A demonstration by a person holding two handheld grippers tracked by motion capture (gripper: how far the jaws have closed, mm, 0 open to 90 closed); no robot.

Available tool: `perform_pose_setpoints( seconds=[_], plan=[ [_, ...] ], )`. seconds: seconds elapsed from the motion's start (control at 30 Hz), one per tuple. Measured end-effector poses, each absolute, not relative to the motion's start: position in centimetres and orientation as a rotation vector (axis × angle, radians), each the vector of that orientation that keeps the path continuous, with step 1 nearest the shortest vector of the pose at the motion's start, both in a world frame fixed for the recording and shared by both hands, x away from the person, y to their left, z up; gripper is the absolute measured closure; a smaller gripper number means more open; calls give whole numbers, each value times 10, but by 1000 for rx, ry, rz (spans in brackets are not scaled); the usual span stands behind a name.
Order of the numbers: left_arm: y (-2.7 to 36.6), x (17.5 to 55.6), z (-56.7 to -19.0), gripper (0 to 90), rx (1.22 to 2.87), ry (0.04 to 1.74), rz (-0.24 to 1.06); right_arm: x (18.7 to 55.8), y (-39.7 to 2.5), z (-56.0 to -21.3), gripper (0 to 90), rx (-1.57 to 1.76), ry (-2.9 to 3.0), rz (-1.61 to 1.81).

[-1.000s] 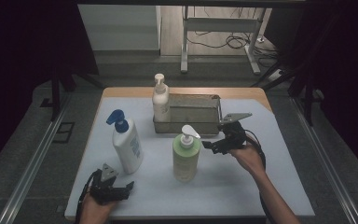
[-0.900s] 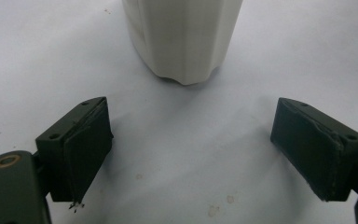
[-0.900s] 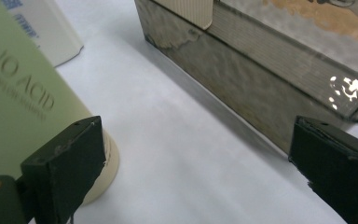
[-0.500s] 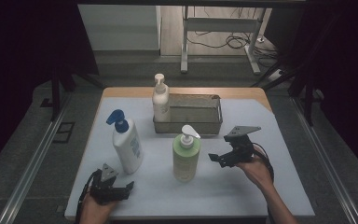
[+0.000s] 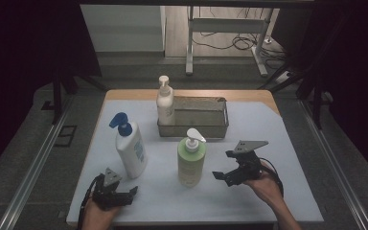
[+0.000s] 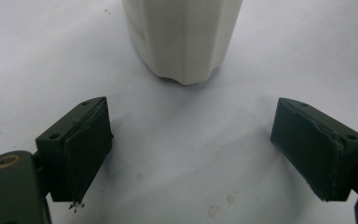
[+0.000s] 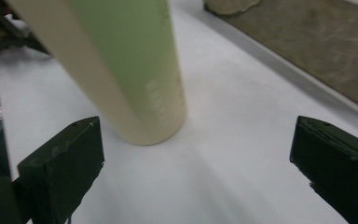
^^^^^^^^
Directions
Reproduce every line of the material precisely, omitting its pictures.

Task output
A demonstration by a person holding two handheld grippers tracked by motion capture (gripper: how far the jaws have closed, mm, 0 open to 90 closed); no robot.

Available tool: `perform_pose_setpoints( seconds=[_], plan=[ [_, ...] ], )`. seconds: seconds elapsed from the motion's start (control at 30 Hz), one per tuple. Measured end-effector poses, each absolute, not relative to the motion's start: position in centimetres and orientation as a rotation vector (axis × angle, radians), each the vector of that orientation that keeps the path continuous, with step 1 nearest the shortest vector of the pose at the motion's start, both in a world frame fixed for the recording and shared by both hands, x away from the person, y to their left, z up; gripper is the absolute measured closure; a smaller gripper number means more open; calls give whole numbers, each value times 10, but by 1000 for rx, ry, rz (spans in brackets are not scaled); the usual span stands behind a name.
Order of the numbers: left_arm: y (-2.7 to 36.6), x (17.5 to 55.6), z (-56.7 to -19.0), gripper (0 to 90), rx (1.22 to 2.87), ry (0.04 to 1.74), rz (-0.24 to 1.06); right_arm: x (18.7 to 55.8), y (-39.7 to 2.5), z (-56.0 to -21.3), gripper (0 to 90), rx (-1.57 to 1.76), ry (-2.9 to 3.0), rz (-1.61 to 1.81).

[-1.000s] 
[-0.900s] 
[-0.900s] 
[-0.500s] 
[+0.000s] 
[+0.000s] 
[+0.000s] 

This completes the output for the exercise.